■ ACTIVITY
Could you set down the lines below, from the one containing "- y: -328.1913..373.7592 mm" through the final line, exactly as written?

--- START ---

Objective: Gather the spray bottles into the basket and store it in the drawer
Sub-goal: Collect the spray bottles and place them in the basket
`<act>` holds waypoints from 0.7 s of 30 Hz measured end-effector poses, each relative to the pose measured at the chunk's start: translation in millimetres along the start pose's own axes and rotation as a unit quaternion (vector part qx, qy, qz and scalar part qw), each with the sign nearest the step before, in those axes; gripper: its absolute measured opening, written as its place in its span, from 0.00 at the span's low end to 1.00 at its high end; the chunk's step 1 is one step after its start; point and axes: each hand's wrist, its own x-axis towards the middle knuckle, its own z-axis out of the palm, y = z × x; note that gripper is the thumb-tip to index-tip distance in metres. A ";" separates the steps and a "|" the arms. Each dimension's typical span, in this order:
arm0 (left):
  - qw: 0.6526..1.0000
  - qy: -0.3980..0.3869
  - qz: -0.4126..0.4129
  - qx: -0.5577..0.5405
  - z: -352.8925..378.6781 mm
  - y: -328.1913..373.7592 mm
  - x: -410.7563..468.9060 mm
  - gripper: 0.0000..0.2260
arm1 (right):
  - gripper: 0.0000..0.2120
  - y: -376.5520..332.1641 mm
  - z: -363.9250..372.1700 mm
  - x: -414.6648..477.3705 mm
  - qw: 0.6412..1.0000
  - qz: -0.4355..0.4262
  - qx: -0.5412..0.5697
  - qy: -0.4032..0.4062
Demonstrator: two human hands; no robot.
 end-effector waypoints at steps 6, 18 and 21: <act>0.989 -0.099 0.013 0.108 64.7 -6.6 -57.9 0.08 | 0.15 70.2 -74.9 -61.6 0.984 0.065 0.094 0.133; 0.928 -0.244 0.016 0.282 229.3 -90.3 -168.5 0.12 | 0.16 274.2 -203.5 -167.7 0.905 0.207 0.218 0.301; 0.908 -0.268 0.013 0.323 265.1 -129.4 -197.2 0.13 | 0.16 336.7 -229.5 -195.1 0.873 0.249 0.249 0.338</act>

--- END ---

■ ANSWER
  - y: -328.1913..373.7592 mm
  - x: -410.7563..468.9060 mm
  - gripper: 0.0000..0.2260
arm1 (right):
  - gripper: 0.0000..0.2120
  - y: -376.5520..332.1641 mm
  - z: -363.9250..372.1700 mm
  - x: -414.6648..477.3705 mm
  - qw: 0.6412..1.0000
  - qz: -0.4355..0.4262
  - qx: -0.5412..0.5697
  - qy: -0.4032..0.4062
Demonstrator: two human hands; no robot.
 end-effector waypoints at steps 6, 18 and 21: <act>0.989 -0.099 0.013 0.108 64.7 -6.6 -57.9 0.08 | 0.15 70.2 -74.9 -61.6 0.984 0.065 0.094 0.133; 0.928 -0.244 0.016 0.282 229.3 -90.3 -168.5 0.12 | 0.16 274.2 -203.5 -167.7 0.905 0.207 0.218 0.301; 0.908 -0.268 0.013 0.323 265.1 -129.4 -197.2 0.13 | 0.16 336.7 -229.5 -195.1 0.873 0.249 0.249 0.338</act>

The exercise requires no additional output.